===== Given information
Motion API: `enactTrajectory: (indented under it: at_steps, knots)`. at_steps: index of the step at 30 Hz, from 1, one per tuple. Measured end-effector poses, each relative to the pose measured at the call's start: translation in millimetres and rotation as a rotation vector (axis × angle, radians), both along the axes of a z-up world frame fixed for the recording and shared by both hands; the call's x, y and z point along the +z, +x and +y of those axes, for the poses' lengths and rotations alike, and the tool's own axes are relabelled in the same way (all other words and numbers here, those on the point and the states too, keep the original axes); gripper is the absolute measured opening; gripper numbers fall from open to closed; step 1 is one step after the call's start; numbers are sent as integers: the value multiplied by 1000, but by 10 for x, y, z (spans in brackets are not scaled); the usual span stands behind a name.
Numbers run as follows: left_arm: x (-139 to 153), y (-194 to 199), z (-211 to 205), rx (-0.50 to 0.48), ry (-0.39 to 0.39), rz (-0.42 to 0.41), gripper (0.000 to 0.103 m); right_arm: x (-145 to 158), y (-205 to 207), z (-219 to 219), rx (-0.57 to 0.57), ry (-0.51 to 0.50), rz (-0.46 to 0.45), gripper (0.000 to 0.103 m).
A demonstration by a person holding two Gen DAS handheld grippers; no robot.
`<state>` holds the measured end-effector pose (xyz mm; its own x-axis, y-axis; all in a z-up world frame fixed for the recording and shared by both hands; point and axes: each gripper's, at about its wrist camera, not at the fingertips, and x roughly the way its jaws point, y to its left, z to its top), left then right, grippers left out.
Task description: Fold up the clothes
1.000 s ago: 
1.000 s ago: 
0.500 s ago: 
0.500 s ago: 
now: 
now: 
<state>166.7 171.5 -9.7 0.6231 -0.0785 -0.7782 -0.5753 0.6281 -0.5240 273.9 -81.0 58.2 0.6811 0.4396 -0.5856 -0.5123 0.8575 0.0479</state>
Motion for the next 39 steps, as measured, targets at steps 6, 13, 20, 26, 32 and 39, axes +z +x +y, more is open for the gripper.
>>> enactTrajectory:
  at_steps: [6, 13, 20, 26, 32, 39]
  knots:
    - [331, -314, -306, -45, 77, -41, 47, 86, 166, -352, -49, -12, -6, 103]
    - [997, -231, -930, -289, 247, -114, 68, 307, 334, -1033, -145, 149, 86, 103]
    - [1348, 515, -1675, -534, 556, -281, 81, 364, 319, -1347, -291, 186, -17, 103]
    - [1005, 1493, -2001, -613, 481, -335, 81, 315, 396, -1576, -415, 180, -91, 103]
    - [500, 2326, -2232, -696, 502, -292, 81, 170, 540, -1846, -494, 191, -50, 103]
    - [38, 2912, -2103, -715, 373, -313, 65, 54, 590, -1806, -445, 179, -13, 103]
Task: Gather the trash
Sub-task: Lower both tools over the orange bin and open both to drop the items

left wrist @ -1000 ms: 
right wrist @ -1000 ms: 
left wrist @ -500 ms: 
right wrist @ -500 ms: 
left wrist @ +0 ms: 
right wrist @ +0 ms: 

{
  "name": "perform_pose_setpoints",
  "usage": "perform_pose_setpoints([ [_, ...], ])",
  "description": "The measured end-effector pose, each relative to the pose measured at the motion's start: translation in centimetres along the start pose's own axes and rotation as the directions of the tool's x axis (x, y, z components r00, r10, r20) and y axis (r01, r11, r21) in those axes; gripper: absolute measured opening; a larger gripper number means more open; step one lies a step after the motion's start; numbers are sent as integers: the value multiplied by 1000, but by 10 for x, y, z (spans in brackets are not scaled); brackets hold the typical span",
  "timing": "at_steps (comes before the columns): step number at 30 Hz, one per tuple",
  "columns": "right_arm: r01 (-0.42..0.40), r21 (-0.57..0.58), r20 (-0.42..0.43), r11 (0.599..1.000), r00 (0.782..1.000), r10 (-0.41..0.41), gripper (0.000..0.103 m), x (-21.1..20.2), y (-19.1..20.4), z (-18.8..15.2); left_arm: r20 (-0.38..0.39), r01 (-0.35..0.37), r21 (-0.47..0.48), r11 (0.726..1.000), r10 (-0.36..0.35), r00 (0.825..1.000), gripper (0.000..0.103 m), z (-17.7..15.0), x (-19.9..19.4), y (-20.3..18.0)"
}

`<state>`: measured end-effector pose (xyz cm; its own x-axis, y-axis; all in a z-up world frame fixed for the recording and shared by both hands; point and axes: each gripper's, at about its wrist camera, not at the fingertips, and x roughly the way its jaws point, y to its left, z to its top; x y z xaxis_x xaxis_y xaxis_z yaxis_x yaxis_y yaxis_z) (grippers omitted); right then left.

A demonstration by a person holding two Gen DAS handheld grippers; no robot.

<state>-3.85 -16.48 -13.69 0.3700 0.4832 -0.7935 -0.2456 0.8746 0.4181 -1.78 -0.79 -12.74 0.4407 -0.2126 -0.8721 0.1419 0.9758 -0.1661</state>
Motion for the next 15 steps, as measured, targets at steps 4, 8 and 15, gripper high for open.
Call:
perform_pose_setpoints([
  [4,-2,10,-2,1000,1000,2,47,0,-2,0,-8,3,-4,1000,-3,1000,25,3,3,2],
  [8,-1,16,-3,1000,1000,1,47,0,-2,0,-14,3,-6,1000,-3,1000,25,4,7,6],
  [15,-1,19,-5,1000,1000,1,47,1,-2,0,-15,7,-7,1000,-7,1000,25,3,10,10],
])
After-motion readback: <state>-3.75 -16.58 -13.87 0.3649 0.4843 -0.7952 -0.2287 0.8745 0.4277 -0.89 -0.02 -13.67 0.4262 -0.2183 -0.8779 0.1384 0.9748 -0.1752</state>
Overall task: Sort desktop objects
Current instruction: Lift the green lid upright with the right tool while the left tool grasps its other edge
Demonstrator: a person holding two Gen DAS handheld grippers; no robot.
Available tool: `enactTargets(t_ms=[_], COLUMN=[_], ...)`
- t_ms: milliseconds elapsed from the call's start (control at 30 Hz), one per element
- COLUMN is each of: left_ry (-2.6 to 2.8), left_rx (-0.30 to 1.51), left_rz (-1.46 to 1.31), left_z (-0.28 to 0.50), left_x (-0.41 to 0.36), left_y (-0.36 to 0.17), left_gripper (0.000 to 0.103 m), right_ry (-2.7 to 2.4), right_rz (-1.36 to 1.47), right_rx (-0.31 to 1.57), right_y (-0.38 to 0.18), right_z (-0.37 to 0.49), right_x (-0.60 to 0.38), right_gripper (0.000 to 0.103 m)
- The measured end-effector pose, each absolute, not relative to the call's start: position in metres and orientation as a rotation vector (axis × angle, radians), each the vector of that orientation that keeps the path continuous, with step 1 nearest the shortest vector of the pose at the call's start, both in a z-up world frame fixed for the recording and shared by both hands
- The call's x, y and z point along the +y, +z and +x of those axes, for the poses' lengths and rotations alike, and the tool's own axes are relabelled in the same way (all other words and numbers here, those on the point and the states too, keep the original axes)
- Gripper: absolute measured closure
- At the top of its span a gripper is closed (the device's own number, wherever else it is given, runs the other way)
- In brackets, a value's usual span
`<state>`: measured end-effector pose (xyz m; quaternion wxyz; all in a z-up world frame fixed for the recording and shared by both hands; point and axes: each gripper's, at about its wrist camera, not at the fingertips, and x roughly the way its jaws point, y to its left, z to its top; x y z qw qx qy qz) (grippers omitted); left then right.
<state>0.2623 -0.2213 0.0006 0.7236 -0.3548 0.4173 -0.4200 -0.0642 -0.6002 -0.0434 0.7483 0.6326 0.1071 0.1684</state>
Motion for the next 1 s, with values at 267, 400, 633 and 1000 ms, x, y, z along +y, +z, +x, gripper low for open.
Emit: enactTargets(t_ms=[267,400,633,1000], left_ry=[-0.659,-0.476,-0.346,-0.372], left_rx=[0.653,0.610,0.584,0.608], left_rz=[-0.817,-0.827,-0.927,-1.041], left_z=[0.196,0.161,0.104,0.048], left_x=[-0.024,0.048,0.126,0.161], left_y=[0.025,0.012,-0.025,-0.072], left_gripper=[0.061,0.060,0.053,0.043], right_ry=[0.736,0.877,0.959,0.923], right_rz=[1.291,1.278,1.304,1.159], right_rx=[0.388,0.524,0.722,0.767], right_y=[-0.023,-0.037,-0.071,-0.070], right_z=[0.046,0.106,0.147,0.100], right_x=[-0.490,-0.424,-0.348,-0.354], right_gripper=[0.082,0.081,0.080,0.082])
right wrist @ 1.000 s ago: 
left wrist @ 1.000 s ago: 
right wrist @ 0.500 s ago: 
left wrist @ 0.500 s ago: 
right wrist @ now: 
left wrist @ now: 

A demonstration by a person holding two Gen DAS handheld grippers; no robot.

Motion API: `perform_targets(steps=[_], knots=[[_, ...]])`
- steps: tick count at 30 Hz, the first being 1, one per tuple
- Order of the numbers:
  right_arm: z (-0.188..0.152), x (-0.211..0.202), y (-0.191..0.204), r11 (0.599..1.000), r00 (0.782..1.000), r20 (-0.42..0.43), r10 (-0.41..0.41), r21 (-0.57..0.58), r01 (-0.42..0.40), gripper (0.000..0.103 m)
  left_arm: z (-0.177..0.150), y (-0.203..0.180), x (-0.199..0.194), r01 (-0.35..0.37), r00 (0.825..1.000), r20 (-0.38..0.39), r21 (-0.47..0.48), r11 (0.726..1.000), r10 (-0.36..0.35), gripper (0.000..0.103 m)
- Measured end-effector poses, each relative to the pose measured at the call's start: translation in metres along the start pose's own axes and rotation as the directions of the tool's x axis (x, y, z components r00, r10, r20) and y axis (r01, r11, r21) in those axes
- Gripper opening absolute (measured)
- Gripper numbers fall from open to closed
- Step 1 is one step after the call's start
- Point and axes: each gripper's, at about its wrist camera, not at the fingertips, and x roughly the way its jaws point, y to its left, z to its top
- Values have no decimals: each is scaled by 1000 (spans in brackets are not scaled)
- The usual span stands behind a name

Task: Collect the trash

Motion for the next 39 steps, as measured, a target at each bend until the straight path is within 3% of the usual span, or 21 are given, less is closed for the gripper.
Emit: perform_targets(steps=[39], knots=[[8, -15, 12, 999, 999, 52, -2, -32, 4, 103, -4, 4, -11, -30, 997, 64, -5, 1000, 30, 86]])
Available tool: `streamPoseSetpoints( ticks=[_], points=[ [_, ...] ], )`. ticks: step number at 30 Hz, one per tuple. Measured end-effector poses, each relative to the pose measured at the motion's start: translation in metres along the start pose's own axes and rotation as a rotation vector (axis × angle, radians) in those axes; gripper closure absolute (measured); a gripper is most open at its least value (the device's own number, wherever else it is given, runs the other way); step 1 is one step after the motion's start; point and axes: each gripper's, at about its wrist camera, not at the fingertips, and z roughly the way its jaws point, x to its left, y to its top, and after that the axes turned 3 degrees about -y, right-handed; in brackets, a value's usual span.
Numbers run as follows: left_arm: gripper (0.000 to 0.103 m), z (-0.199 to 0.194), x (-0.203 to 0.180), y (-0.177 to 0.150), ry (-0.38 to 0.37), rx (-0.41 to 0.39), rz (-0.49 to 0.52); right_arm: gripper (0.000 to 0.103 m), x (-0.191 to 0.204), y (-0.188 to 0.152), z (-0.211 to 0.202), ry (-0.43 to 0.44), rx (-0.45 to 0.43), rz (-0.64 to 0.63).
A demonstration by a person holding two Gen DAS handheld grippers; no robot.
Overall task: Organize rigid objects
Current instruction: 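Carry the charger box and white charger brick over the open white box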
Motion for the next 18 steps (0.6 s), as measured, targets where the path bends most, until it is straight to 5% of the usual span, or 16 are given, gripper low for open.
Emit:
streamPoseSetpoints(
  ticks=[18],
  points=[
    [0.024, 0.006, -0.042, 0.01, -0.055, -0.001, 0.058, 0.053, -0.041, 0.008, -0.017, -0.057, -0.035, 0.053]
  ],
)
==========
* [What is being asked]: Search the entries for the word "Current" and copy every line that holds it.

* [Your response]:
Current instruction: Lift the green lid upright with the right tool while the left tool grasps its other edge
Current instruction: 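Carry the charger box and white charger brick over the open white box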

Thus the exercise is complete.